Excerpts from a dataset
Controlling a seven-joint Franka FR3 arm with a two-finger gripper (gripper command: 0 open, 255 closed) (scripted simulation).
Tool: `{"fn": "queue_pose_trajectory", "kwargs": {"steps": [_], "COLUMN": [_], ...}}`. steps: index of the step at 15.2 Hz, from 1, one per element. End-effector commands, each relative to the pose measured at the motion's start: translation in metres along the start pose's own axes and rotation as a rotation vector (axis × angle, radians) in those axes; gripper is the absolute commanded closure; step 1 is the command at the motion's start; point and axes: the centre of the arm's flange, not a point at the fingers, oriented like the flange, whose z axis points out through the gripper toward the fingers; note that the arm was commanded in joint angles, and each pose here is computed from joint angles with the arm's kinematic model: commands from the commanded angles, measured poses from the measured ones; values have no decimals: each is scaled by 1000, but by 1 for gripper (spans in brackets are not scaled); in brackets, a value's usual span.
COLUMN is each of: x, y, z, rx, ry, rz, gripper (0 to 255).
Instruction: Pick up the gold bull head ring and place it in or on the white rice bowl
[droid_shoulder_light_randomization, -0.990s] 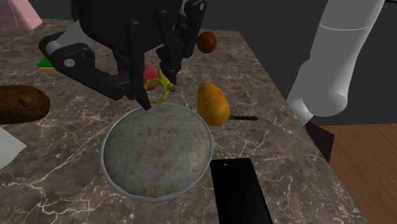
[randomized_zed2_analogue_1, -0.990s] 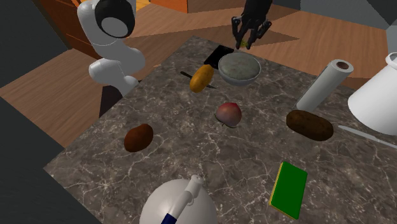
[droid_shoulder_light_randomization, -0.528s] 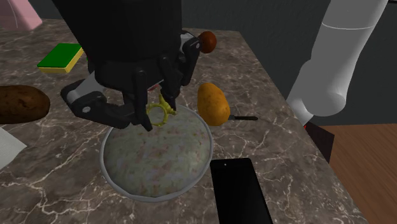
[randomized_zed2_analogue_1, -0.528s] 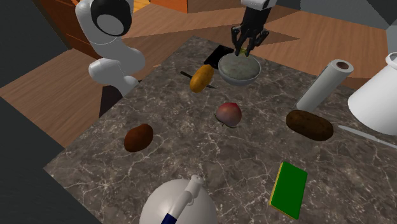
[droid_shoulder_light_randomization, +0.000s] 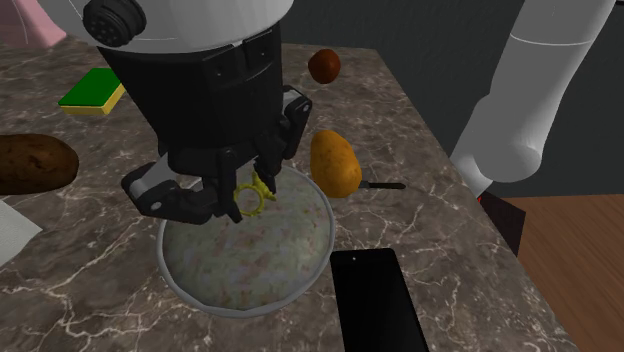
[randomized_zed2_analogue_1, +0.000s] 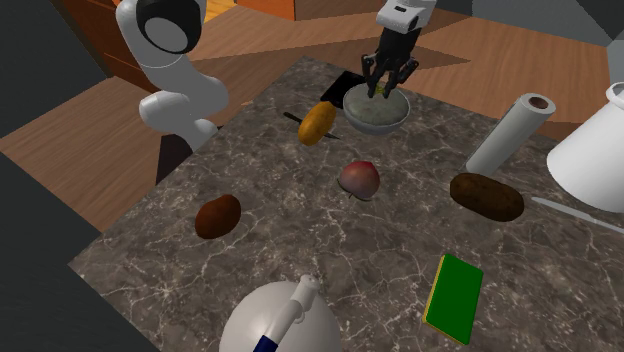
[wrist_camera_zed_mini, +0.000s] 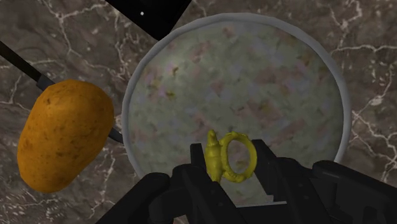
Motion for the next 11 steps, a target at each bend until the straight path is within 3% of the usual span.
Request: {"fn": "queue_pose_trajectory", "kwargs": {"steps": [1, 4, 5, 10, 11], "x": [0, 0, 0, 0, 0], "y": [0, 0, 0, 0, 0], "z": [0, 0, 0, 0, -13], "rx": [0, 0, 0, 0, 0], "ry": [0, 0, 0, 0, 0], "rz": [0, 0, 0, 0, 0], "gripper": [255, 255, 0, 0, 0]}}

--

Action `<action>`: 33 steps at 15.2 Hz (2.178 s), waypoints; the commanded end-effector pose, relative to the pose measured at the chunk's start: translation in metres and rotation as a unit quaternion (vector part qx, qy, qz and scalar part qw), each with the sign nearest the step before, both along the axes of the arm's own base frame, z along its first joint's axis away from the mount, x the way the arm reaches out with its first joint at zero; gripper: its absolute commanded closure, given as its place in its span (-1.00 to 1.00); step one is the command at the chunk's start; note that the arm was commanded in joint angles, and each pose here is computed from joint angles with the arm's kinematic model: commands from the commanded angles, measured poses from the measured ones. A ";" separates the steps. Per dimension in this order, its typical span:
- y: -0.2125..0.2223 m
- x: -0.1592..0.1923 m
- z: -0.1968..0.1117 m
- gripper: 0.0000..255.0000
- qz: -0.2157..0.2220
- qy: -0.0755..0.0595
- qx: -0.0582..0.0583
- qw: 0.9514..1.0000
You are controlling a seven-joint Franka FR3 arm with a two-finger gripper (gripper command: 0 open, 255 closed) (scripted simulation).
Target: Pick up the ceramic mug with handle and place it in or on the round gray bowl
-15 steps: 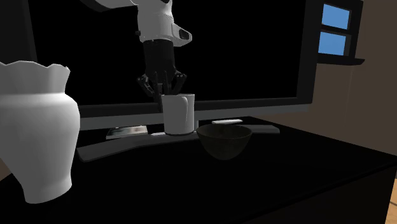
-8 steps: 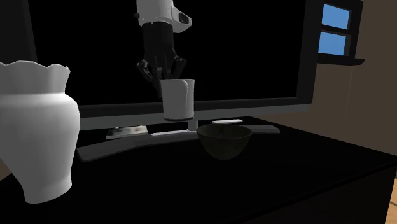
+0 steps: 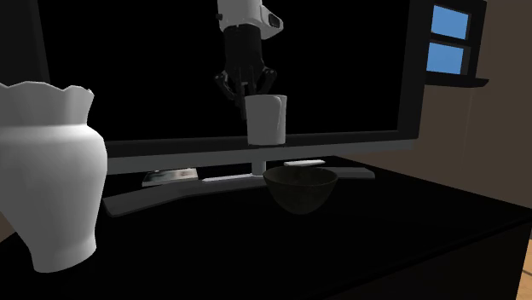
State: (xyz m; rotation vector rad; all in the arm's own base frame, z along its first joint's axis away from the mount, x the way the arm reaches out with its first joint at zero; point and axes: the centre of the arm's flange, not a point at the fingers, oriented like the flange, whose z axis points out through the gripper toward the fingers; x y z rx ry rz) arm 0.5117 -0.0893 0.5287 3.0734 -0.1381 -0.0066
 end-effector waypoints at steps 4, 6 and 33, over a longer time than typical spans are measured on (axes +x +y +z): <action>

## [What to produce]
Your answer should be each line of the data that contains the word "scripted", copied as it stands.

## [Written reply]
Controlling a seven-joint Franka FR3 arm with a two-finger gripper (gripper command: 0 open, 255 closed) (scripted simulation).
You are controlling a seven-joint Franka FR3 arm with a two-finger gripper (gripper command: 0 open, 255 closed) (scripted simulation).

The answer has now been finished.